MATERIAL PROVIDED –
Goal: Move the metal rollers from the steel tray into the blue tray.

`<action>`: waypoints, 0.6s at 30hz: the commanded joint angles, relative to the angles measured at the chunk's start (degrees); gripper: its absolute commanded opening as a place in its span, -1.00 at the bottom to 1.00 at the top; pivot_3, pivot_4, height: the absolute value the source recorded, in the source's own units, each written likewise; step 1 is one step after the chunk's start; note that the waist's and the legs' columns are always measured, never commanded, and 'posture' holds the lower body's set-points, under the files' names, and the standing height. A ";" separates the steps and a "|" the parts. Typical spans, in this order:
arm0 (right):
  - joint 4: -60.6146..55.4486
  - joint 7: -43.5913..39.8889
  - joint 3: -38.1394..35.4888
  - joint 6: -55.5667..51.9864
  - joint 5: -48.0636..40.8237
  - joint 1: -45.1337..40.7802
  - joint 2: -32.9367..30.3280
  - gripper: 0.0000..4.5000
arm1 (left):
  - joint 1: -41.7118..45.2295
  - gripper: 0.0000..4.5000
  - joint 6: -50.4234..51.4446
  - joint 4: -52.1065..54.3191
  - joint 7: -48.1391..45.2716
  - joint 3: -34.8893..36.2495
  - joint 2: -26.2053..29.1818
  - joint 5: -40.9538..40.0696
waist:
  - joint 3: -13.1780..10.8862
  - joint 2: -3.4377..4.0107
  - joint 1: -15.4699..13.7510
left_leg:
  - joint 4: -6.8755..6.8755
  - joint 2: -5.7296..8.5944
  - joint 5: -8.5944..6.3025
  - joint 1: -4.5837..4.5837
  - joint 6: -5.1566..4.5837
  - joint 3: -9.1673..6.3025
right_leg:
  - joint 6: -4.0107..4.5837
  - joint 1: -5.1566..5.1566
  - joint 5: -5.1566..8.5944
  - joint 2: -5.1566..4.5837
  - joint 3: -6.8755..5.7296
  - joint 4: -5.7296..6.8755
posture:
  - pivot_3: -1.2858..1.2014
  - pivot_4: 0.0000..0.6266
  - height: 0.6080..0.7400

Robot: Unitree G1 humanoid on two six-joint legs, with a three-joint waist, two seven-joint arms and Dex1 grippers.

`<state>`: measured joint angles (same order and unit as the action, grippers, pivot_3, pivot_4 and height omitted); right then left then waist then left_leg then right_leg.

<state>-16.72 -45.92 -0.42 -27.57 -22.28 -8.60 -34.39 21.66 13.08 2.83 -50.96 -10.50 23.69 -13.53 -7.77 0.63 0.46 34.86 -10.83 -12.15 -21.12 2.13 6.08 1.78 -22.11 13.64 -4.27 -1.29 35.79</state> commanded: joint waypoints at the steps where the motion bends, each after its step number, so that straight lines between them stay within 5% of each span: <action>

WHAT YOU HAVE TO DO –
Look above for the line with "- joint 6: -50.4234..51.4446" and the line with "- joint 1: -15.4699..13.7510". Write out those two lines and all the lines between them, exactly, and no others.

ANSWER FOR THIS EXERCISE –
  - joint 6: -50.4234..51.4446
  - joint 4: -52.1065..54.3191
  - joint 7: -48.1391..45.2716
  - joint 3: -34.8893..36.2495
  - joint 2: -26.2053..29.1818
  - joint 5: -40.9538..40.0696
waist:
  - joint 3: -13.1780..10.8862
  - joint 2: -3.4377..4.0107
  - joint 1: -15.4699..13.7510

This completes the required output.